Ticks expected to reach highest number in years

Health alert issued

JACKSONVILLE, Fla. – A health alert is being issued about a tiny insect that can have a major impact on your health.

Scientists predict 2017 could bring the highest number of ticks in years, and there's already been deaths reported from tick-borne illnesses across the U.S.

According to the Centers for Disease Control and Prevention, from May through July, people will get more tick bites and tick-borne diseases than any other time of year, adding that it's not just about protecting yourself, but also keeping an eye on your children and pets.

Just last week, a 2-year-old Indiana girl died. Kenley Ratliff's parents said she was bitten by a tick while they were camping. Eventually, the symptoms of the bite led to organ failure.

Doctors said a bulls-eye rash is one of the big signs to look out for.
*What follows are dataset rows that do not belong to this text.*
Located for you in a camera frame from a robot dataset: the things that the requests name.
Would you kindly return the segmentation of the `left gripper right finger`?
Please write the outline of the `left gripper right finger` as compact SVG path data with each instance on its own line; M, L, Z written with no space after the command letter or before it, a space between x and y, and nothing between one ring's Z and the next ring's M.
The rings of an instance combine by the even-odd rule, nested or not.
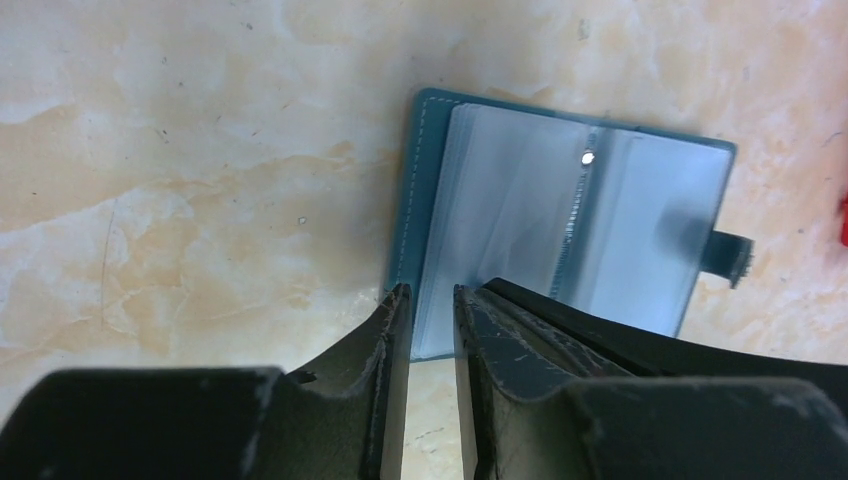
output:
M468 479L843 479L847 369L594 317L502 279L454 290Z

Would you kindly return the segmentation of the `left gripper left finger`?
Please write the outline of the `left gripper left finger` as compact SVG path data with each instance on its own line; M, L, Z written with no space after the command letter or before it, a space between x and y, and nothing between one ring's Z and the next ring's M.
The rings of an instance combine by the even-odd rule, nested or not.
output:
M1 431L5 479L397 479L411 291L300 368L65 369Z

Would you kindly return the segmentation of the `teal card holder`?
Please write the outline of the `teal card holder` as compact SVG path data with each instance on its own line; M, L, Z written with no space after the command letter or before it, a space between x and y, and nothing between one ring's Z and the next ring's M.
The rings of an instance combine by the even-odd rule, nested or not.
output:
M751 239L716 221L728 141L439 88L411 103L386 286L415 361L454 355L453 291L501 278L667 337L698 276L737 285Z

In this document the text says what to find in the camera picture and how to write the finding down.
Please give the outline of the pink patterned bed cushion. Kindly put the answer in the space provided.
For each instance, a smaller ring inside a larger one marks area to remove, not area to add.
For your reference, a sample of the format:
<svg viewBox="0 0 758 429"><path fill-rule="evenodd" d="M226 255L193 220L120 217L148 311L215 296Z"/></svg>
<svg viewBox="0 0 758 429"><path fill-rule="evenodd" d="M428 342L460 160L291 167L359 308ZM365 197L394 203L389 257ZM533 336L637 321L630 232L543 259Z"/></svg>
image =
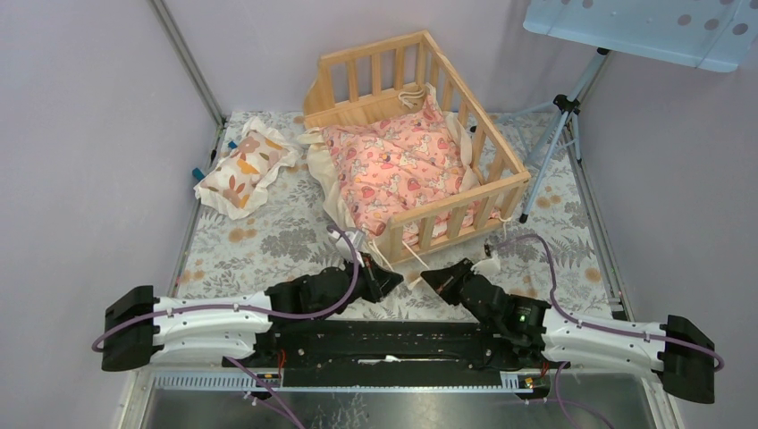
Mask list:
<svg viewBox="0 0 758 429"><path fill-rule="evenodd" d="M384 262L392 216L478 186L472 141L452 112L439 107L431 88L400 94L414 113L368 125L314 127L298 136L307 166L324 191L324 211L342 228L357 228Z"/></svg>

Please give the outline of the wooden pet bed frame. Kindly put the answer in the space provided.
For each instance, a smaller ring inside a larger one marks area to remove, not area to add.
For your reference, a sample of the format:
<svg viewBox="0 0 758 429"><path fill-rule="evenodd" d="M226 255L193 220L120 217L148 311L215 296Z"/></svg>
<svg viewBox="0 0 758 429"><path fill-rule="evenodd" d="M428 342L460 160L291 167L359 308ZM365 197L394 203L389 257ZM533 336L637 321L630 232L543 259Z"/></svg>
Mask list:
<svg viewBox="0 0 758 429"><path fill-rule="evenodd" d="M431 88L444 112L452 112L471 138L477 187L391 217L387 263L411 258L502 227L514 214L531 176L429 32L323 55L304 100L306 129L368 125L420 108L406 92Z"/></svg>

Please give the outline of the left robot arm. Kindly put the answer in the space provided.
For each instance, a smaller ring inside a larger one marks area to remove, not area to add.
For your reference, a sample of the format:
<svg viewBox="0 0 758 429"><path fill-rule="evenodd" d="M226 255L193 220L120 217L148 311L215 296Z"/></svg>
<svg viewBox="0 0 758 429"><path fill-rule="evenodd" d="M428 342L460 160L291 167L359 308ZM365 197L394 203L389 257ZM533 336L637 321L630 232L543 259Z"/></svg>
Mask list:
<svg viewBox="0 0 758 429"><path fill-rule="evenodd" d="M357 301L378 303L403 277L381 267L358 246L356 230L329 230L342 266L280 282L265 290L213 299L158 297L150 285L127 292L105 311L105 328L91 346L106 372L150 364L211 364L225 358L269 366L279 325L314 322Z"/></svg>

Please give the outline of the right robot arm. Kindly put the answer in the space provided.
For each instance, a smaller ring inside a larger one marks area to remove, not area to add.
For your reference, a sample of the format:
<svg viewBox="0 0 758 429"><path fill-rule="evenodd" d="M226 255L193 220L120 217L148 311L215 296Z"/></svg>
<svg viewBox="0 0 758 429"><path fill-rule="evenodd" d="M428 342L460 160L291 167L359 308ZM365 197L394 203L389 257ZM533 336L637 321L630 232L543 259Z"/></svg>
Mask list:
<svg viewBox="0 0 758 429"><path fill-rule="evenodd" d="M493 334L483 346L487 366L504 358L505 366L517 369L609 369L657 381L681 400L715 401L715 374L723 364L714 342L683 316L638 323L574 315L554 299L506 293L468 259L420 276L443 301L465 308Z"/></svg>

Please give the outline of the floral table mat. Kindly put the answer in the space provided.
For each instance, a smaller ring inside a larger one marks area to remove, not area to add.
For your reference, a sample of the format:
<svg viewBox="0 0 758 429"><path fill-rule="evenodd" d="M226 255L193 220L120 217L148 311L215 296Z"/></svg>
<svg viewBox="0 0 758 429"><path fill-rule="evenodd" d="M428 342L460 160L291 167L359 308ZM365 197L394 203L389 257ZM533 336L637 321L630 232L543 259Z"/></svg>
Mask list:
<svg viewBox="0 0 758 429"><path fill-rule="evenodd" d="M425 267L445 267L462 258L479 260L485 244L511 240L500 251L501 268L491 282L508 293L530 298L555 296L566 310L611 316L607 287L587 211L578 192L573 156L560 150L551 160L526 223L500 229L429 256L398 265L406 277L378 303L358 300L347 319L467 321L462 307L451 307L418 280ZM172 294L201 299L238 296L317 273L339 264L327 238L331 223L320 184L305 160L278 172L267 202L251 216L232 220L202 206Z"/></svg>

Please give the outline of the floral small pillow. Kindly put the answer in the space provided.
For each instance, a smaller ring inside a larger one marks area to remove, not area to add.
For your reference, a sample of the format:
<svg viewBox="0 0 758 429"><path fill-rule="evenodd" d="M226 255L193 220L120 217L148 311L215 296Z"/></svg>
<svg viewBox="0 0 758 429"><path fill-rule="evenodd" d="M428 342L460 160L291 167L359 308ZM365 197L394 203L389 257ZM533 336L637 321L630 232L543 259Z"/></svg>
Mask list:
<svg viewBox="0 0 758 429"><path fill-rule="evenodd" d="M292 167L300 157L297 145L258 117L245 122L239 143L237 164L241 173L228 180L228 187L194 187L200 204L232 220L245 218L264 205L268 199L267 188L275 182L279 171Z"/></svg>

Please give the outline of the blue toy item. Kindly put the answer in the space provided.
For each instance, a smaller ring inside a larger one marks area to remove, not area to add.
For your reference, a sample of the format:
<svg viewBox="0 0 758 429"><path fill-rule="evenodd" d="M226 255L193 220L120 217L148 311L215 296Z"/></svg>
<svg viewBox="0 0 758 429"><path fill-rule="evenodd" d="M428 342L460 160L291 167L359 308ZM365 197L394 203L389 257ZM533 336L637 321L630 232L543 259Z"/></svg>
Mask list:
<svg viewBox="0 0 758 429"><path fill-rule="evenodd" d="M241 173L237 164L239 154L240 143L235 140L229 141L222 149L213 152L215 160L209 168L206 170L195 168L192 171L196 184L215 189L228 187L228 180Z"/></svg>

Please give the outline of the black tripod stand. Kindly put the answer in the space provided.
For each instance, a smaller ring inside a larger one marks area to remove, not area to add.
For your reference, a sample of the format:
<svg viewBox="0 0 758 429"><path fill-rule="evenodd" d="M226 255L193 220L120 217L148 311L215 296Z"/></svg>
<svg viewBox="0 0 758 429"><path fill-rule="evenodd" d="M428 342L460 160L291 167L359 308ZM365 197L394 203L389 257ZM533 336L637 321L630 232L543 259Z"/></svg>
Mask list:
<svg viewBox="0 0 758 429"><path fill-rule="evenodd" d="M572 147L576 161L579 164L582 162L581 138L578 130L578 119L581 113L580 95L592 86L610 53L609 49L598 47L568 94L558 94L552 101L533 105L513 114L504 114L496 119L496 123L513 124L520 142L526 150L524 164L538 168L535 182L531 186L530 194L518 219L520 223L526 223L528 220L533 205L537 200L540 185L552 160L553 153L557 149L566 149L569 152L569 149ZM517 118L536 112L543 113L548 108L554 110L554 115L541 137L530 147L523 136L520 126L517 124Z"/></svg>

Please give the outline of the grey diagonal pole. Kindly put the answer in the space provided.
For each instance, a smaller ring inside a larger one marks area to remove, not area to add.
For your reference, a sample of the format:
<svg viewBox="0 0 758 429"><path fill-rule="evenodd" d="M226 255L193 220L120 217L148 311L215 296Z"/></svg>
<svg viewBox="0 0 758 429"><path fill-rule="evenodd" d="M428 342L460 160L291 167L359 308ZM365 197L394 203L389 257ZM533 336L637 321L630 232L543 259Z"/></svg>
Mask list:
<svg viewBox="0 0 758 429"><path fill-rule="evenodd" d="M208 85L198 62L194 58L178 23L173 17L173 13L168 3L164 0L147 0L147 4L153 10L168 42L171 44L174 53L177 55L182 68L187 73L190 83L198 93L200 100L209 113L212 121L217 128L223 128L226 124L226 117L223 114L223 110L216 100L212 89Z"/></svg>

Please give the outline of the light blue perforated panel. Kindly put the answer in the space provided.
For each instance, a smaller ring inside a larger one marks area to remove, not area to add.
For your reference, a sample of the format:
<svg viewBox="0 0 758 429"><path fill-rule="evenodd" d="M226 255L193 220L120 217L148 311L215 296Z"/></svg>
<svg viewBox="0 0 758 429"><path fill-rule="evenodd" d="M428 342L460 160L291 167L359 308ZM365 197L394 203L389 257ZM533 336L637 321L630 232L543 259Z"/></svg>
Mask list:
<svg viewBox="0 0 758 429"><path fill-rule="evenodd" d="M526 30L709 72L733 72L757 40L757 3L738 0L532 1Z"/></svg>

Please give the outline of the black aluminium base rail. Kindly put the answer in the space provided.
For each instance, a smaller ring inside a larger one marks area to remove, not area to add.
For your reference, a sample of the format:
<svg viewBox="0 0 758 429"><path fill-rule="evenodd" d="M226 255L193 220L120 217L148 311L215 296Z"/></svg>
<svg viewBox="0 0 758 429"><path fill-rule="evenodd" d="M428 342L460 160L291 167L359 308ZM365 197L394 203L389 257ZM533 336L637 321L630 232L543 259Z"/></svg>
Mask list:
<svg viewBox="0 0 758 429"><path fill-rule="evenodd" d="M409 362L457 362L472 370L517 371L498 357L484 364L483 346L493 334L477 320L469 322L418 322L380 320L317 320L279 325L270 346L274 354L239 360L247 366L283 365L292 370L319 373L331 364L356 366L390 358Z"/></svg>

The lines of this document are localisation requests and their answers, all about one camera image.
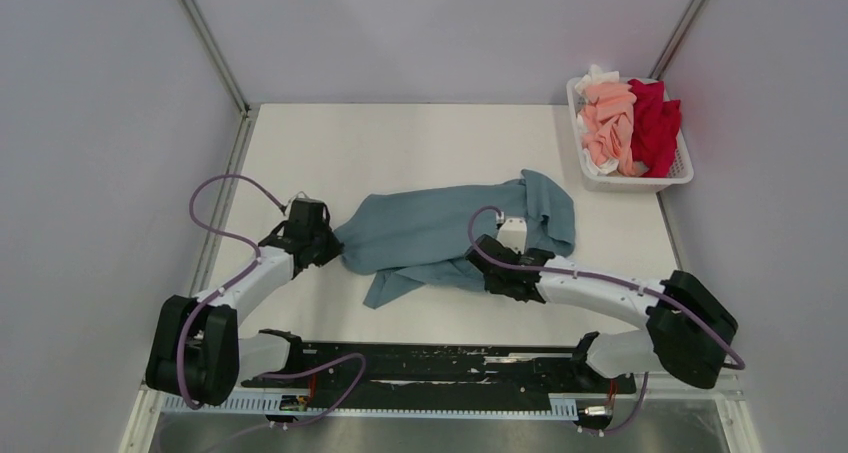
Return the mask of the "blue-grey t shirt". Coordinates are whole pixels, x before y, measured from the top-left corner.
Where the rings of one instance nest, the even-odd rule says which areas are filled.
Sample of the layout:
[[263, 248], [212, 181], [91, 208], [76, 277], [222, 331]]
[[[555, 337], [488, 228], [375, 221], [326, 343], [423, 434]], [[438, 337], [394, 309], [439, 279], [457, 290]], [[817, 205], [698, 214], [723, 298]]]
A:
[[335, 231], [343, 265], [373, 278], [364, 305], [376, 309], [425, 285], [483, 291], [483, 275], [465, 254], [473, 239], [496, 234], [491, 207], [525, 219], [528, 246], [561, 256], [575, 250], [572, 198], [533, 170], [497, 185], [372, 194]]

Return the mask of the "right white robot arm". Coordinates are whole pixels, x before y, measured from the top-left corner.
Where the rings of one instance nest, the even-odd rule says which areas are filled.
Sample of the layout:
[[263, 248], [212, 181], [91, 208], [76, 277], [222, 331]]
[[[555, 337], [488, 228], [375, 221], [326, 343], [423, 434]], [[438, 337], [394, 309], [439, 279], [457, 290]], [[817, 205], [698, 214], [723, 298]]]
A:
[[568, 305], [631, 325], [624, 333], [590, 332], [577, 346], [571, 376], [596, 390], [626, 373], [665, 372], [699, 389], [715, 387], [723, 369], [743, 367], [731, 348], [738, 322], [693, 274], [639, 280], [585, 269], [550, 251], [514, 251], [489, 235], [467, 260], [487, 292], [521, 302]]

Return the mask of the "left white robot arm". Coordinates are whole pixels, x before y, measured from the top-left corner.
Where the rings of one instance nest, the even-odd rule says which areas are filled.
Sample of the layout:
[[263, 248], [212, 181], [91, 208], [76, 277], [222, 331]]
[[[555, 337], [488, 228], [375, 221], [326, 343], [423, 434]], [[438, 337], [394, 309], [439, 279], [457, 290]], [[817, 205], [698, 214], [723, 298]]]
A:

"Look out for rashes, any fever-like illnesses, muscle pain, headaches, right after exposure to ticks," Dr. Shalaka Ghate said.

It's important to do full-body checks on yourself and your kids when you return from wooded areas.

Local mother Lindsey Davis told News4Jax she makes it part of her routine.

"(I'm) checking all of her areas -- armpits, under her legs, that kind of thing -- to make sure there's not anything that's like, you know, those little black dots," Davis said.

The CDC said other things to keep in mind are:

  • Avoid areas with high grass.
  • Stay on trails if you're hiking.
  • Use repellent with 20 percent or more Deet.
  • Shower as soon as you go indoors.
  • Tumble dry your clothes on high heat for 10 minutes -- that will kill any ticks on your clothing.

If you have any concerns, you should go to your doctor to get checked out.

Doctors said it's important to go through all of the mentioned steps because a tick bite can lead to long-term problems like memory problems, heart irregularities and arthritis.